1. Introduction

In Computer Science, a linked list is a linear data structure in which a pointer in each element determines the order. In this tutorial, we’ll show how to reverse a linked list.

2. Linked List Reversal

Each element of a linked list contains a data field to store the list data and a pointer field to point to the next element in the sequence. We can use a head pointer to point to the start element of a linked list:

linkedlist

After we reverse the linked list, the head will point to the last element of the original linked list, and the pointer of each element will point to the previous element of the original linked list:

reversedlinkedlist

3. Iterative Solution

Firstly, let’s solve a simpler version of the problem: reverse a linked list with two elements:

twonodes

Suppose the current pointer points to the second element and the previous pointer points to the element before the current element, we can switch the link order between them with two operations:

current.next = previous
previous.next = null

For a linked list with more than two elements, we can traverse the linked list and use the same strategy to reverse the current element’s next pointer:

\end{tikzpicture}

algorithm reverseListIteratively(head):
    // INPUT
    //   head = The first element of a linked list
    // OUTPUT
    //   Returns the head pointer of the reversed linked list

    previous <- null
    current <- head

    while current is not null:
        nextElement <- current.next
        current.next <- previous
        previous <- current
        current <- nextElement

    return previous

In this iterative algorithm, we first set the previous pointer as a null pointer and the current as the head. Then, in each iteration of the loop, we reverse the linked pointer of these two elements and shift the previous and current pointers to the next two elements. In the end, the previous pointer will point to the new head element of the reversed linked list.

Since each element only has one reference to the next element, we need another pointer, nextElement,  to store the next element before changing the current pointer.

The loop traverses the whole linked list once. Therefore, the running time of the iterative algorithm is O(n), where n is the total number of elements of the linked list.

4. Recursive Solution

We can also solve the problem with a recursive solution.

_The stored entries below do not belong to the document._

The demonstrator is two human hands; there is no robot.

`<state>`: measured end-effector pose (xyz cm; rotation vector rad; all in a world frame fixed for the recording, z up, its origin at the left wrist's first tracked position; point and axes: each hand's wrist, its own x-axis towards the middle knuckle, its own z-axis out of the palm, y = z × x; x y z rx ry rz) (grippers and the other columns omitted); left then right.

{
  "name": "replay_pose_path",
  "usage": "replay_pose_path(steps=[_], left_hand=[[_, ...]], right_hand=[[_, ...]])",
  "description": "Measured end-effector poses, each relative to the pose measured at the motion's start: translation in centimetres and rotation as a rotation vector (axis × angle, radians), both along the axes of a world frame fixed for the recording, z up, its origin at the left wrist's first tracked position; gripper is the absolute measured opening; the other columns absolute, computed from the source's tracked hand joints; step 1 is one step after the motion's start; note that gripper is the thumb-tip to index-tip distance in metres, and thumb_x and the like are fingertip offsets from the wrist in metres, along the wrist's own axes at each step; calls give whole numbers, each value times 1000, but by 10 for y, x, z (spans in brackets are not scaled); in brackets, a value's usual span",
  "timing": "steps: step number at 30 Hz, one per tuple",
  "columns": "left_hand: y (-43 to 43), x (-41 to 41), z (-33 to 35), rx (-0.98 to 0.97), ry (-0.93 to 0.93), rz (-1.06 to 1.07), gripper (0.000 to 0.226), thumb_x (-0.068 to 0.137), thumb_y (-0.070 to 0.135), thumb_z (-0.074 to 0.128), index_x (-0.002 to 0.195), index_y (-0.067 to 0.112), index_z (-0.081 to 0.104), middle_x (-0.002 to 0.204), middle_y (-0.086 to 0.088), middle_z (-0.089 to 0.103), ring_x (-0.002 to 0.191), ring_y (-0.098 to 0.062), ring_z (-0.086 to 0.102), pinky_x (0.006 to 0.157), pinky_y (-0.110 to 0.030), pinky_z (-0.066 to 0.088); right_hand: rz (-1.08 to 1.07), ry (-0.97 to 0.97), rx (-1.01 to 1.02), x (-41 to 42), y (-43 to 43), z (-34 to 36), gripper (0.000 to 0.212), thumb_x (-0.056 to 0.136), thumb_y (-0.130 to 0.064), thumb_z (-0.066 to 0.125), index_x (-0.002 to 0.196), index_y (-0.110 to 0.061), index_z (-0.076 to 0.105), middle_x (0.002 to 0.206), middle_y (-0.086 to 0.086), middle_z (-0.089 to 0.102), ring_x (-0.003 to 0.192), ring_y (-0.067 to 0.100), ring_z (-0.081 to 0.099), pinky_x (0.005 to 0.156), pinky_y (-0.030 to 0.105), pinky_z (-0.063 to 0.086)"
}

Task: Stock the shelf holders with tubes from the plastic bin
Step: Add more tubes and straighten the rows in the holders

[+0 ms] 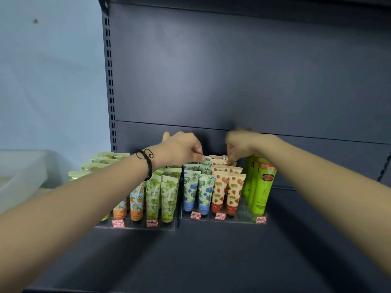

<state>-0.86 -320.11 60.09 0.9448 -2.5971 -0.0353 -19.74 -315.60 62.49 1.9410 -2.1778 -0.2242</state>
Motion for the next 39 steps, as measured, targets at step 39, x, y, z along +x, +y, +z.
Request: replay_pose_path(steps=[39], left_hand=[[1,-1,-2,-35,-100,88,6,85,26,66,87,27,72,84,13,63,89,-8,49,87,-38,22]], right_hand=[[231,-111,-8,52,5,-12,15,77,-30,75,71,-30,61,111,-5,66,106,17,58,90,43,50]])
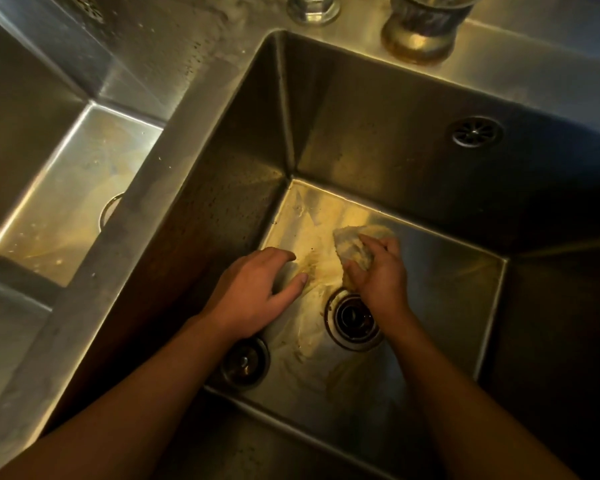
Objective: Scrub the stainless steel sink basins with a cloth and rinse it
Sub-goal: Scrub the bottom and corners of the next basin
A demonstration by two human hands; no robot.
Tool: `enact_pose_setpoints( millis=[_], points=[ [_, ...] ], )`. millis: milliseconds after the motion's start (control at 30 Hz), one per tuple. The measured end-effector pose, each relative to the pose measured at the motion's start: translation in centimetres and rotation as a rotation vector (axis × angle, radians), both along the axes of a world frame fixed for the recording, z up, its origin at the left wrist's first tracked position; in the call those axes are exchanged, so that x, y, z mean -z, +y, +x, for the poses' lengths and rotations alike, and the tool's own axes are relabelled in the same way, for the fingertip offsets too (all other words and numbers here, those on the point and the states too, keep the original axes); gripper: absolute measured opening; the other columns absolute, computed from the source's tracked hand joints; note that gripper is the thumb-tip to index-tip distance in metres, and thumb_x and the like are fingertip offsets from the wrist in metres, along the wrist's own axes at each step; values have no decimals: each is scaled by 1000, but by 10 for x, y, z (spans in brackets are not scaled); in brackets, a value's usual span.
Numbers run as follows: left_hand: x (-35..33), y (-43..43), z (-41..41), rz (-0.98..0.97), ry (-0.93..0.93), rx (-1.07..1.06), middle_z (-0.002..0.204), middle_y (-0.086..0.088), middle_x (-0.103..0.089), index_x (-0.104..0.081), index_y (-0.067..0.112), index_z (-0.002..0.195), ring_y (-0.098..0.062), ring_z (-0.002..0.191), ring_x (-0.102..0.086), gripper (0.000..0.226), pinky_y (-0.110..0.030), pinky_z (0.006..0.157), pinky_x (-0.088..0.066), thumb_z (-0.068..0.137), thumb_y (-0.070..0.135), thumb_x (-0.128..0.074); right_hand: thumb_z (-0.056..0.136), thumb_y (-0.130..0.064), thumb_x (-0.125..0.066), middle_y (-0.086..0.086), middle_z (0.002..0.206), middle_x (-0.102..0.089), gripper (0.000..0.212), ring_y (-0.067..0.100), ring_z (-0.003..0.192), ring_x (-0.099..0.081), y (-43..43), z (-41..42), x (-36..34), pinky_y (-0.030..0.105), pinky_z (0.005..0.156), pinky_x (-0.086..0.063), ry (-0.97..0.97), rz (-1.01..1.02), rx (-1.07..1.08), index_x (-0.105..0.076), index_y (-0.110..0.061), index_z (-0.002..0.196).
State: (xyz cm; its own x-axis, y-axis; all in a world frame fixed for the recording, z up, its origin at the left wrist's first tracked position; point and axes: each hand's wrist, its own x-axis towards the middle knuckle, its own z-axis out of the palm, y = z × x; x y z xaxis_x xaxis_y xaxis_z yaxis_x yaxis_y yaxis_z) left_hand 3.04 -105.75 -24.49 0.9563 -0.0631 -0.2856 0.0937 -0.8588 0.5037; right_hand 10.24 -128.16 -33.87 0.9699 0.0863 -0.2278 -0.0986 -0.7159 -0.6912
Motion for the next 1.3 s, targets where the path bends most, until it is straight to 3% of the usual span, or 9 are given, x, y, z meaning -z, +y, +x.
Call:
enact_pose_setpoints(
  millis=[167,300,433,633,767,967,1300],
  points=[
    [-4,-4,1,6,-25,13,122,6,-63,-58,24,127,-13,108,-58,56,-32,90,-47,94,64,-36,87,-17,-71,-2,138,-39,51,16,120,-48,45,-10,1,26,103,-43,118,97,-53,-55,-25,135],
    [-3,-2,0,7,-27,-2,119,7,-64,-59,26,125,-12,106,-59,52,-29,88,-46,93,62,-39,87,-16,-66,8,126,-50,44,23,108,-55,63,-15,-1,27,88,-46,10,64,-143,-58,-21,130],
    [-3,-1,2,-2,-34,-1,121,7,-63,-58,26,126,-12,110,-58,59,-32,91,-48,93,67,-33,90,-24,-66,0,140,-40,46,19,118,-49,35,-8,0,30,101,-45,46,-25,-110,-55,-27,135],
    [-2,-2,3,-22,-4,-2,126,9,-61,-55,28,131,-9,113,-57,62,-28,91,-45,92,70,-31,91,-26,-67,1,141,-40,46,20,120,-50,4,0,-5,19,99,-33,17,-45,-6,-56,-22,136],
    [-11,-6,-2,-47,-13,-19,126,9,-61,-56,27,130,-9,113,-57,60,-27,91,-44,92,68,-34,91,-29,-66,0,137,-40,46,19,119,-49,0,1,-6,26,99,-40,-5,-24,-67,-56,-24,136],
    [-47,-10,-8,-45,-32,15,124,10,-62,-58,26,129,-6,113,-55,56,-22,89,-40,94,64,-37,89,-34,-64,6,141,-37,53,28,127,-39,11,8,-11,40,102,-41,15,-219,-7,-50,-28,140],
    [-65,7,-45,-77,42,-55,125,11,-61,-57,29,129,-3,111,-57,61,-30,92,-49,89,69,-36,89,-26,-66,4,141,-39,48,28,118,-43,57,14,-14,33,95,-43,-5,-129,-438,-54,-25,136]
  ],
)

Let’s first consider a simpler case where we have reversed the rest of the linked list after the head element:

recursive

We only need to reverse two elements: head and head.next. At the beginning, the next pointer of the head.next is null. We should change that to make it point to head. Then, we need to change the next pointer of head element to null to finish the reversal:

head.next.next = head
head.next = null

We can extend this solution to a recursive algorithm of reversing a linked list staring with a head element. Firstly, we can reverse the linked list starting with head.next element by recursively calling our reversal function.  Then, the linked list becomes our simpler case. Therefore, we can reverse the last two elements, head and head.next, with the above two operations.

We can construct a recursive algorithm based on this approach:

algorithm reverseListRecursively(head):
    // INPUT
    //   head = The first element of a linked list
    // OUTPUT
    //   Returns the head pointer of the reversed linked list

    if head is null:
        return null

    if head.next is null:
        return head

    node <- reverseListRecursively(head.next)
    head.next.next <- head
    head.next <- null

    return node

In this recursive algorithm, we first check base cases where the input head pointer is null or points to a single element. Then, we recursively call the reverseList function on the head.next element to reverse the rest of the linked list. Finally, we reverse head and head.next elements to finish the reversal.

The recursive algorithm also traverses the whole linked list once. Therefore, the running time is O(n), where n is the total number of elements of the linked list.

5. Conclusion

In this tutorial, we showed a sample linked list and its reversal. Also, we discussed two algorithms that can reverse a linked list in linear time.